Libreville : le budget municipal, test décisif pour Obame Etoughe fragilisé



2026-04-21 10:51:00

Après un rejet cinglant, le maire joue sa crédibilité politique face à une fronde interne grandissante.



La séquence politique qui s’ouvre cette semaine à Libreville s’annonce déterminante pour Pierre Matthieu Obame Etoughe. Quinze jours après le rejet de son budget primitif par le Conseil municipal, l’édile est contraint de présenter une nouvelle mouture, conformément aux exigences légales. Ce rendez-vous, prévu ce vendredi, prend des allures de test grandeur nature pour un maire déjà fragilisé depuis sa prise de fonctions le 17 novembre 2025. Ce revers initial, qualifié par certains de désaveu, a révélé au grand jour les fractures au sein de la majorité municipale.
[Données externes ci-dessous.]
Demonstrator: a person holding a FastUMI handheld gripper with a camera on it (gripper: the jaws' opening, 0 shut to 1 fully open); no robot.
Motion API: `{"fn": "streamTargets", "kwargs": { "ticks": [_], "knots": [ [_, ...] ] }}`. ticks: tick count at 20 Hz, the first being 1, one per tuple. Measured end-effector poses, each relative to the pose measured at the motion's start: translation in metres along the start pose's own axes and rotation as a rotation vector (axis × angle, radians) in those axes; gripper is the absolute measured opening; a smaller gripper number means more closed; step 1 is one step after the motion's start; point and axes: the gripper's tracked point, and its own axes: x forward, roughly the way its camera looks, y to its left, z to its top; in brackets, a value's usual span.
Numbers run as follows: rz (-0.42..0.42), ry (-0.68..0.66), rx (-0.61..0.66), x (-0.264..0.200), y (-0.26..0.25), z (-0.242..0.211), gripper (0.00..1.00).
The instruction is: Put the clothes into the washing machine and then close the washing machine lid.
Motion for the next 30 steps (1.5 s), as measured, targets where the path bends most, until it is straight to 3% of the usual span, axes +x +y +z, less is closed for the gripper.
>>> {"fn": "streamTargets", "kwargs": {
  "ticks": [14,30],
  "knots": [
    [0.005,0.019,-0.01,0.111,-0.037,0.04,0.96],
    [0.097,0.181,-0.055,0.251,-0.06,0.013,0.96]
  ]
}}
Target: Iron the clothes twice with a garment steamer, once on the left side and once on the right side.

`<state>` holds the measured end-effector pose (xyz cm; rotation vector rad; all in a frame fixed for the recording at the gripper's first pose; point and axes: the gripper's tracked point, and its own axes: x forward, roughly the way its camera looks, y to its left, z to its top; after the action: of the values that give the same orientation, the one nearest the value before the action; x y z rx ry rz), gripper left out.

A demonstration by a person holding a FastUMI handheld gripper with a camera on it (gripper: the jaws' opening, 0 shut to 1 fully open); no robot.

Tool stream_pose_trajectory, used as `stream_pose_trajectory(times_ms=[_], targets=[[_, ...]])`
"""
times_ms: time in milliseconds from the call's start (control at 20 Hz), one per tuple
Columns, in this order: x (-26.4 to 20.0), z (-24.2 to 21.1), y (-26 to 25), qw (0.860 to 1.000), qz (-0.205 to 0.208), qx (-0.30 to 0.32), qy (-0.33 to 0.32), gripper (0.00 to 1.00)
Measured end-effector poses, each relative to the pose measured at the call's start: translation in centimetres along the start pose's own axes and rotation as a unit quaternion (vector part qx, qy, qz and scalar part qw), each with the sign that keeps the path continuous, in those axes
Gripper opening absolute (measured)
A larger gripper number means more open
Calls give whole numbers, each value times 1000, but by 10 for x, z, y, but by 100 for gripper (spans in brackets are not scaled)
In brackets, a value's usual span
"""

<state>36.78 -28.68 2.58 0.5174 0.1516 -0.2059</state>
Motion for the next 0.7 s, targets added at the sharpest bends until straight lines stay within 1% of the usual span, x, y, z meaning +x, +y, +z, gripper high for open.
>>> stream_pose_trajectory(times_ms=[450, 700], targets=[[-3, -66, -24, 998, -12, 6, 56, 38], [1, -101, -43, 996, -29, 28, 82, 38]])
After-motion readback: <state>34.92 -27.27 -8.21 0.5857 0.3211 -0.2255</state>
En ligne de mire : les divisions internes à l’Union démocratique des bâtisseurs, formation politique à laquelle appartient le maire. Une partie de ses propres alliés plaiderait désormais pour son départ, dénonçant des dysfonctionnements persistants dans la gestion municipale. Ces critiques sont relayées par d’autres acteurs politiques, dont le Front démocratique et socialiste, qui évoque une gouvernance en décalage avec les exigences de la Ve République et pointe la continuité de pratiques jugées obsolètes. Dans ce climat tendu, le maire devra faire preuve d’habileté politique pour rallier une majorité et éviter un nouvel échec aux conséquences potentiellement fatales pour son mandat.

Car au-delà des luttes d’influence au sommet, c’est la confiance des citoyens qui s’érode. Dans plusieurs quartiers de Libreville, le sentiment de déconnexion entre les élus et les préoccupations quotidiennes, accès à l’eau, à l’électricité, transport ou sécurité, ne cesse de croître. Si certains soutiens du maire dénoncent une cabale politique visant à l’écarter après ses tentatives de réforme, un second rejet du budget pourrait sceller son isolement et précipiter une issue défavorable. Dans cette bataille où se mêlent enjeux de pouvoir et attentes populaires, l’issue du vote à venir pourrait bien redessiner l’équilibre politique à la tête de la capitale gabonaise.